Nel Libro II Palladio presenta “i disegni di molte case ordinate da lui dentro, e fuori della Città, et i disegni delle case antiche de’ Greci, et de’ Latini”: e si tratta di quella magnifica carrellata di ville e palazzi che ha avuto un’enorme influenza sullo sviluppo dell’architettura occidentale.

Il Libro III tratta “delle vie, de’ ponti, delle piazze, delle basiliche, e de’ xisti”, ove Palladio mostra tutta la sua competenza di esperto costruttore, maturata in lunghi anni di tirocinio. Nel Libro IV, infine, “si descrivono, e si figurano i tempij antichi, che sono in Roma, et alcuni altri, che sono in Italia, e fuori d’Italia”: e qui c’è da restare veramente ammirati per la cura e la bellezza dei rilievi di tanti monumenti antichi e si può ben capire, allora, un’affermazione d’esordio di Palladio nel proemio del primo libro: “perché di me stesso non posso prometter altro, che una lunga fatica, e gran diligenza, et amore”. 

L’esemplare dei Quattro libri esposto in mostra, contrariamente all’apparenza, non appartiene all’editio princeps, ma alla nota edizione facsimile commissionata nel 1759 allo stampatore veneziano Giambattista Pasquali dal famoso console inglese a Venezia Joseph Smith, singolare figura di mercante d’arte, collezionista e bibliofilo, nonché protagonista del revival neopalladiano settecentesco, in particolare di marca anglosassone.Va detto però che non si trattò di un tentativo di contraffazione: all’edizione facsimilare dei Quattro libri nelle intenzioni di Smith doveva andare unita la Vita di Andrea Palladio scritta da Tommaso Temanza, che si stampò invece separatamente presso lo stesso Pasquali nel 1762.

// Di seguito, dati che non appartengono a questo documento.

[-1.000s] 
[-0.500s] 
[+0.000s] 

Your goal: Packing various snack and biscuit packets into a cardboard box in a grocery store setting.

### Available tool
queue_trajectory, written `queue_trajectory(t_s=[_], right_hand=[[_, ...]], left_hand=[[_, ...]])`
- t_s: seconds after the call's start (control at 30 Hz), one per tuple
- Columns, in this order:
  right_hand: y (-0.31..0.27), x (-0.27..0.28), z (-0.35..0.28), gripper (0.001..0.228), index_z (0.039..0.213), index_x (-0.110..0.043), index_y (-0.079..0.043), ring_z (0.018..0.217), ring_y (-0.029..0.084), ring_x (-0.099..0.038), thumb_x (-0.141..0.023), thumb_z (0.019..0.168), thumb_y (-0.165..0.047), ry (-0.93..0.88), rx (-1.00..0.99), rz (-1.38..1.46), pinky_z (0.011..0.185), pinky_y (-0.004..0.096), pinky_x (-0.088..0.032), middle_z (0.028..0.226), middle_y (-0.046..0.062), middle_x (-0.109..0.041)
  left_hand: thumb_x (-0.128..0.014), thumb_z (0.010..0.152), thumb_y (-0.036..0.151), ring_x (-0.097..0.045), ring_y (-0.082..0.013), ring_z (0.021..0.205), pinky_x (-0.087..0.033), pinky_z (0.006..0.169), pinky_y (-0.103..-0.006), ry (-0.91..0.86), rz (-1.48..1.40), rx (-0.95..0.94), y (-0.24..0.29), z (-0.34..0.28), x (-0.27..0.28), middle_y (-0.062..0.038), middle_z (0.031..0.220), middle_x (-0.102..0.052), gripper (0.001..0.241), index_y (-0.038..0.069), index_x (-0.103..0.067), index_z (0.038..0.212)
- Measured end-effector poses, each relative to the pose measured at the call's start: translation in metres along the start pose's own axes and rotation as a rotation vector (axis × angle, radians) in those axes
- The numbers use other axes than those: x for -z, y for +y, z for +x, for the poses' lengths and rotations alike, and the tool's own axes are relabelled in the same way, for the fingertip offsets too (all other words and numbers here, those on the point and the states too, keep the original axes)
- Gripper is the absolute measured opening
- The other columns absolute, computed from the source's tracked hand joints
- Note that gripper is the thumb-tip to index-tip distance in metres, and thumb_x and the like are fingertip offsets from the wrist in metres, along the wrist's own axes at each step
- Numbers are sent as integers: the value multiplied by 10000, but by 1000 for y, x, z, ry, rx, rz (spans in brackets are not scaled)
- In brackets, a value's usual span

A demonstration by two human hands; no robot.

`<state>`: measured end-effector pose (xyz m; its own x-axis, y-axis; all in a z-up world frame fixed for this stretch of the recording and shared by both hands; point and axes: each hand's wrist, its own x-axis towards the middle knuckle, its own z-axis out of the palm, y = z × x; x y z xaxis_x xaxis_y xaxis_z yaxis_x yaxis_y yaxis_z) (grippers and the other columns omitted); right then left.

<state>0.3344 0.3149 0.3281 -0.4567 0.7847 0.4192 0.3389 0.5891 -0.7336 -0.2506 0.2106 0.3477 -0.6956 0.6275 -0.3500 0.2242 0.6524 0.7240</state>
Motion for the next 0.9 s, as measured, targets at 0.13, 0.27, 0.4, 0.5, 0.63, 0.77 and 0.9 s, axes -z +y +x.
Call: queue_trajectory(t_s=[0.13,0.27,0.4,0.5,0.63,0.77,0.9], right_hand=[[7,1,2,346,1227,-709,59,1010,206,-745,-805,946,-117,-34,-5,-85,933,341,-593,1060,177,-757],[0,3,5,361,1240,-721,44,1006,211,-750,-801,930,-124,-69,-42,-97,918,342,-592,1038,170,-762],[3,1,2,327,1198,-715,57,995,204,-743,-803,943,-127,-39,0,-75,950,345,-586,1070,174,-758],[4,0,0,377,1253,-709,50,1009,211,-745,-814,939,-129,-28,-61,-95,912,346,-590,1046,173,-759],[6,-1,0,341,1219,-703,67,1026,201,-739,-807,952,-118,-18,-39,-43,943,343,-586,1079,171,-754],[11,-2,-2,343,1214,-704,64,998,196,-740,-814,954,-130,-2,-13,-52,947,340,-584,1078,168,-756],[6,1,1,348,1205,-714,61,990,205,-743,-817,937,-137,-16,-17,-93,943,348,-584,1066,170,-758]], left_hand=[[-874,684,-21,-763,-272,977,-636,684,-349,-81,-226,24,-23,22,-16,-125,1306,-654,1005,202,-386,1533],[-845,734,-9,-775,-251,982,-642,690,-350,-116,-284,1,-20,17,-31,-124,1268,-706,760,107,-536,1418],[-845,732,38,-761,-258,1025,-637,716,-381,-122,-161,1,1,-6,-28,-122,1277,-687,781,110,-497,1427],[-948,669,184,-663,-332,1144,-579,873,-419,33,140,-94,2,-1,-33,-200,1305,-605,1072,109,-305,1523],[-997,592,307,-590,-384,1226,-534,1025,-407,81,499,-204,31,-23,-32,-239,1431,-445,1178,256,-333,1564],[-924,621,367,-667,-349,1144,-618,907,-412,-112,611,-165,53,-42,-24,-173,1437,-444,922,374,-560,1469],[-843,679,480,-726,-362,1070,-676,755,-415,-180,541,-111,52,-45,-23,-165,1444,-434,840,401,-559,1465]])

L’impostazione tipografica del facsimile è molto vicina a quella del trattato palladiano originale, salvo le iniziali non decorate, alcune varianti nella forma del testo e gli scorrimenti di righe in pagine diverse, mentre le tavole vennero tutte reincise in rame ad opera di Pietro Monaco. In virtù di una fonte indiretta si è ritenuto che la data di uscita del facsimile settecentesco fosse il 1768, ma ne esiste un esemplare che riporta alla fine la nota seguente: “In Venetia, appresso Giambattista Pasquali, alla Felicità delle Belle lettere, 1766”. 

Sul frontespizio, il timbro di piccole dimensioni della Biblioteca; la copia, restaurata con parziale recupero del dorso in pergamena, ha subito danni da rosicature di topi in un piccolo gruppo di pagine (27-45) del Libro quarto.